Featured Image: Russian troops load an Iskander missile. (Sputnik/ Sergey Orlov)

Lessons from Crimea: The Way Forward for NATO

This analysis was produced as part of the Naval Academy Foreign Affairs Conference, held in April of 2017. Since that time, Montenegro has officially joined NATO.

By Kirk Wolff

Introduction

There is no sugarcoating it: Russia’s continued aggression in Eastern Europe is not only reckless and a violation of international norms, but is illegal. In the invasion of Georgia and the annexation of Crimea, Russia showed complete disregard for the sovereignty of its neighbors and violated multiple treaties to which Russia is a party, including the 1994 Budapest Memorandum. Under the Budapest Memorandum, Russia agreed to never use force against or in any way threaten the territorial integrity of Ukraine.1 It is clear Russia is no longer following international laws, even those it helped establish. Vladimir Putin’s desire to reclaim the perceived glory of the Soviet Union has manifested itself in illegal invasions of weaker neighbors. These actions have been met with responses from much of Europe and the United States that were, at best, toothless. The Russian Federation’s aspiration to expand its borders and sphere of influence into former Soviet states and satellites poses a great threat to the stability of Europe and has already caused instability and military buildup in Eastern Europe. Putin has never hidden his desire to restore the USSR, the dissolution of which he referred to as “the greatest geopolitical catastrophe of the 20th Century.”2

NATO and Russian Pressures

Consequently, the international system is now witnessing the single most important moment in NATO’s history since the collective response to the 9/11 attacks. It is clear that continued sanctions in the vein of visa bans and asset freezes are no longer adequate responses to Putin’s actions. In order to stave off further illegal expansion by an emboldened Russia, NATO must swiftly expand to include Finland and Sweden. Deciding not to expand NATO to include these Nordic States would represent a complete failure to learn the lessons of the last decade, which occurred as a result of the rejection of Ukraine and Georgia’s attempts to join NATO. This proposed 7th expansion of NATO would include Montenegró, which has recently earned acceptance from Alliance member states.3 There is no better way to contain Russia than through expanding the alliance, the most effective collective defense organization in history and the historical counterbalance to Russo-Soviet expansionism.

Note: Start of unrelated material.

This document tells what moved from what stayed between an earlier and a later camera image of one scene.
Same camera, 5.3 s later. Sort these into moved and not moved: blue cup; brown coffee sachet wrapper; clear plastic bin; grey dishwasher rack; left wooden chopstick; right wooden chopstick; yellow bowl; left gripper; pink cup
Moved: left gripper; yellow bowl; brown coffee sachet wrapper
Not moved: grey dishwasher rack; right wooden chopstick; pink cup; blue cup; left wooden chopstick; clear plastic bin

Russian troops ride atop armoured vehicles and trucks near the village of Khurcha in Georgia’s breakaway province of Abkhazia. (Associated Press)

Prior to and throughout the invasions of Georgia (2008) and Ukraine (2014), Russia telegraphed its intention to regain its former status as a great power. After the dissolution of the Soviet Union, the Russian military fell from around 5 million troops to roughly 1 million in 19944 and the capacity of those 1 million troops to exert Russian influence was questionable. Since that time, Russia’s military strength has experienced a revitalization, bringing the current number to over 3 million troops.5 The Russian military budget has increased by a factor of 5 since 1994, with a 91 percent boost in spending from 2006 to 2016.6 This boost in military spending and size transformed the Russian Armed Forces from a fledgling that could only muster around 60,000 troops to put down a Chechen rebellion in 19947 to its current status as a resurgent world superpower that successfully used covert military forces to annex an entire region of its sovereign neighbor Ukraine in 2014. Through his reforms following the 2008 invasion of Georgia, Vladimir Putin has orchestrated a spectacular comeback for Russia in a region where the nation lost almost all of its influence a quarter century ago.

The question of why Georgia and Ukraine were targeted specifically is answered by the failure of NATO to offer either nation a Membership Action Plan following the April 2008 Bucharest Summit despite the pursuit of admission to the Alliance by both states.8 It is likely that Putin was greatly relieved by this shortsighted decision by NATO, as his plans for Russian expansion were no longer threatened by NATO’s collective defense pledge. It only took four months for Russia to invade the former NATO-hopeful Georgia, in what is referred to as the first European war of the 21st Century.9 There is a reason the invocation of NATO’s collective defense measure, otherwise known as Article 5, has only occurred once in history, and that it was prompted by the actions of rogue non-state actors on 9/11. The full backing of NATO’s member states maintains peace at a level unseen in history by guaranteeing a costly counterattack to actions like the invasions of Georgia and Ukraine. It is critical for NATO to learn from the mistakes of the Bucharest Summit and prevent further destabilization of Europe by accepting both Finland and Sweden into the Alliance posthaste.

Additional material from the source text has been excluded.